-- SOURCE MATERIAL follows --

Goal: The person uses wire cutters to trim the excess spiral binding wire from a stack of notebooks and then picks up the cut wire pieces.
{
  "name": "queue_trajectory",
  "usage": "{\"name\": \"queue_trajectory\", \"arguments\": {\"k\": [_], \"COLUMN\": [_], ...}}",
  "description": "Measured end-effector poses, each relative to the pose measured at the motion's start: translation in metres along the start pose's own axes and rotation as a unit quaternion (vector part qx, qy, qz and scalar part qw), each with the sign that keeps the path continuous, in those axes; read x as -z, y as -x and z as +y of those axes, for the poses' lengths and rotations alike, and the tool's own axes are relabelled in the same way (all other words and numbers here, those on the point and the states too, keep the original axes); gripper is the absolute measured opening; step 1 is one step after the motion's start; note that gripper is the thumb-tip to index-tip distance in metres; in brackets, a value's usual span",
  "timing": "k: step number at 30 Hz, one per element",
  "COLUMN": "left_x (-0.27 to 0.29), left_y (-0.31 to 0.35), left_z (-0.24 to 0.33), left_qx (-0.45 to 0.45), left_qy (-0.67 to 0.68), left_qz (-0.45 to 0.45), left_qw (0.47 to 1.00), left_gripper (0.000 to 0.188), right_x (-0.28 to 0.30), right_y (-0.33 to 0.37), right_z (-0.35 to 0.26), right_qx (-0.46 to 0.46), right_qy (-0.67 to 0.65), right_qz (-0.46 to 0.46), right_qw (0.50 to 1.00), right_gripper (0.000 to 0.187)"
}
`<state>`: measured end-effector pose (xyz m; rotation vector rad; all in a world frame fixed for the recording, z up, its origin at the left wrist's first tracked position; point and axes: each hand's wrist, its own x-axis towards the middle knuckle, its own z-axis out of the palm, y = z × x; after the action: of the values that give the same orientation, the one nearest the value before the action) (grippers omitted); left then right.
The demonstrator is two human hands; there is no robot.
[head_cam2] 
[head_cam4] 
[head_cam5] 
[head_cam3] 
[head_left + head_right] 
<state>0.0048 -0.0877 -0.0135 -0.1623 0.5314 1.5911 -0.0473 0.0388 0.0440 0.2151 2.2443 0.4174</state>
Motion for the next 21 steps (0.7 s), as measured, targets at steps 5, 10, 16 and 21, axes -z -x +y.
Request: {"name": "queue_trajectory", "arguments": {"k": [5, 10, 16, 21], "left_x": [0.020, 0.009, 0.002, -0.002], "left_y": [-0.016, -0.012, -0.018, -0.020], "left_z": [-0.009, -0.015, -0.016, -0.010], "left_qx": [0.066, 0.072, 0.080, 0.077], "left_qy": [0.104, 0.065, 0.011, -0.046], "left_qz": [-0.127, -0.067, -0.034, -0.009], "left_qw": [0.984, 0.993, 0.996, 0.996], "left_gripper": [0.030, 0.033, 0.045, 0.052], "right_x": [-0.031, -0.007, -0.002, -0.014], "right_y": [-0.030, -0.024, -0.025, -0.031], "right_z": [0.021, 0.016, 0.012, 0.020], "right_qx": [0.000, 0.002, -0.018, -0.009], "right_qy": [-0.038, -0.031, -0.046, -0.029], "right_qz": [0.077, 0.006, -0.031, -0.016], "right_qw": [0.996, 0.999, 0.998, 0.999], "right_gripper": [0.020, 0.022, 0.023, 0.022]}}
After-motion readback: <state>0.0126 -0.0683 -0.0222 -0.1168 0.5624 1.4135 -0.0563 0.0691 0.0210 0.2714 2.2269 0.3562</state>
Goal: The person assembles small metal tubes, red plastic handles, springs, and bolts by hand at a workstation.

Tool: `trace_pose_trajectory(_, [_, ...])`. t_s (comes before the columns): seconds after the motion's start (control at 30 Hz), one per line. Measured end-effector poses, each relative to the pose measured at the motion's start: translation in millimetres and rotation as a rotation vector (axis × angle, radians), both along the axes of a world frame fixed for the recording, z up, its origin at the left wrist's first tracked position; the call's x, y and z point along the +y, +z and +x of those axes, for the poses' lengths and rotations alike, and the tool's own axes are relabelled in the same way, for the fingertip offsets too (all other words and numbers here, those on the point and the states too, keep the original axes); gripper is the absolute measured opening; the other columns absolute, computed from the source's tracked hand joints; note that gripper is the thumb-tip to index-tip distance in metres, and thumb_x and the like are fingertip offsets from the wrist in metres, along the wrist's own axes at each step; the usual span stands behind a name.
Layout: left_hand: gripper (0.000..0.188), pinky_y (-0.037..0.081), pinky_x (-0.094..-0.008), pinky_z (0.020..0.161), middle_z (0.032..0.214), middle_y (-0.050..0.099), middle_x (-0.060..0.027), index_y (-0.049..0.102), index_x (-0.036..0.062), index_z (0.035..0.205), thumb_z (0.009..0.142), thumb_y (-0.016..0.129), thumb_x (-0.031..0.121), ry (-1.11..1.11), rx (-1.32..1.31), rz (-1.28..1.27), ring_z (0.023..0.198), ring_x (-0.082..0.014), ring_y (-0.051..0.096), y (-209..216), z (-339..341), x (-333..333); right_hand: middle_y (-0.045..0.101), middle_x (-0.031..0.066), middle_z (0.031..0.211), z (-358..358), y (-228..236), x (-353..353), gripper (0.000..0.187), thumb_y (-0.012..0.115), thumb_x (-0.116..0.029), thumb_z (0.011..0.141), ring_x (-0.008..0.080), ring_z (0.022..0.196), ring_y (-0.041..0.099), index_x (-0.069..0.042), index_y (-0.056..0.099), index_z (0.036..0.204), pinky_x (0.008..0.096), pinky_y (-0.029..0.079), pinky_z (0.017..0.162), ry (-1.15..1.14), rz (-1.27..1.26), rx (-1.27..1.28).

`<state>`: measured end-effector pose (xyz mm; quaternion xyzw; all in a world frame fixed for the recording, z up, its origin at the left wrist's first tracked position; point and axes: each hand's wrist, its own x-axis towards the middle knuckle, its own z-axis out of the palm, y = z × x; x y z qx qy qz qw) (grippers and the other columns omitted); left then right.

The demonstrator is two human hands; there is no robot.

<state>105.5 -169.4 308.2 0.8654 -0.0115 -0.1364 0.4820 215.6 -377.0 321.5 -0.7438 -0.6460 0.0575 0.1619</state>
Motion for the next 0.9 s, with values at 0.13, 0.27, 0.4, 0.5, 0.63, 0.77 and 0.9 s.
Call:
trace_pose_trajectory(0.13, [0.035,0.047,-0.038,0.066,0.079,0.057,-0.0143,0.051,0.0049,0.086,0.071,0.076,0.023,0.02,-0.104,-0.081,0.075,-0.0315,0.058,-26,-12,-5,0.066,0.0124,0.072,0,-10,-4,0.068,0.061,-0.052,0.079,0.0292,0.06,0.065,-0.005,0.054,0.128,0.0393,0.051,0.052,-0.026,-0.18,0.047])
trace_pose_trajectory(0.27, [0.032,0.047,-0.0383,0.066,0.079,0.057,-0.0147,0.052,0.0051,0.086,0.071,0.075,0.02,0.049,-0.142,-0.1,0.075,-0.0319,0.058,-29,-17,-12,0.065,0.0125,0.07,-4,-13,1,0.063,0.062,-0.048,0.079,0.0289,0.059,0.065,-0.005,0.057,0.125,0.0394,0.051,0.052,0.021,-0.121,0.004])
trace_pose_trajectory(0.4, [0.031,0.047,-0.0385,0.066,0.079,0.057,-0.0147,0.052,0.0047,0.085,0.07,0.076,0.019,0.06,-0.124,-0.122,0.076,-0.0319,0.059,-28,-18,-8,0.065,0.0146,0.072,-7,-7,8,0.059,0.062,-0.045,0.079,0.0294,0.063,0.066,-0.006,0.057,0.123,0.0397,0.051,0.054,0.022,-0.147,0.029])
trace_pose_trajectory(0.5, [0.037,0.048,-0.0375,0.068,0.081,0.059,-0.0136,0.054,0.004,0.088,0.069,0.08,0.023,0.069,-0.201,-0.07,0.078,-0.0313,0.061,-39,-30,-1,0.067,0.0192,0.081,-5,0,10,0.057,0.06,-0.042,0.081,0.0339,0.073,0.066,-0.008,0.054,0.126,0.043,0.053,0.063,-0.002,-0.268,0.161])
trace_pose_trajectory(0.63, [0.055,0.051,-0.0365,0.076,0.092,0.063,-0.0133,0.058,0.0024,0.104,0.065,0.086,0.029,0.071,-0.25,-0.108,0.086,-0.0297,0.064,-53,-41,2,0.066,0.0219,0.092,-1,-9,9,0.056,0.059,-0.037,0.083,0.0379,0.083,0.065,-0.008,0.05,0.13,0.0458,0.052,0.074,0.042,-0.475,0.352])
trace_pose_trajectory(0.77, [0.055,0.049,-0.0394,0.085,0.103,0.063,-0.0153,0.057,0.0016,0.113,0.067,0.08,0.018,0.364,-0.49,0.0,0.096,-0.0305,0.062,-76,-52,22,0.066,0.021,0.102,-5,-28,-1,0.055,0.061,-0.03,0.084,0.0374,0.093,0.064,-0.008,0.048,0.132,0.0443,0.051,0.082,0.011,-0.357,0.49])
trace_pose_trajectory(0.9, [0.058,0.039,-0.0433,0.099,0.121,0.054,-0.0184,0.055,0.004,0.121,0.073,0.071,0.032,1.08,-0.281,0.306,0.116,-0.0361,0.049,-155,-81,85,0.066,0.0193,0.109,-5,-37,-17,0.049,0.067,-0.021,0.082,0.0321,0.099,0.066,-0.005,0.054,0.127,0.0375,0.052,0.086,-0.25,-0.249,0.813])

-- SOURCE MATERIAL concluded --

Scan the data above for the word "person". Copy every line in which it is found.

Goal: The person uses wire cutters to trim the excess spiral binding wire from a stack of notebooks and then picks up the cut wire pieces.
Goal: The person assembles small metal tubes, red plastic handles, springs, and bolts by hand at a workstation.

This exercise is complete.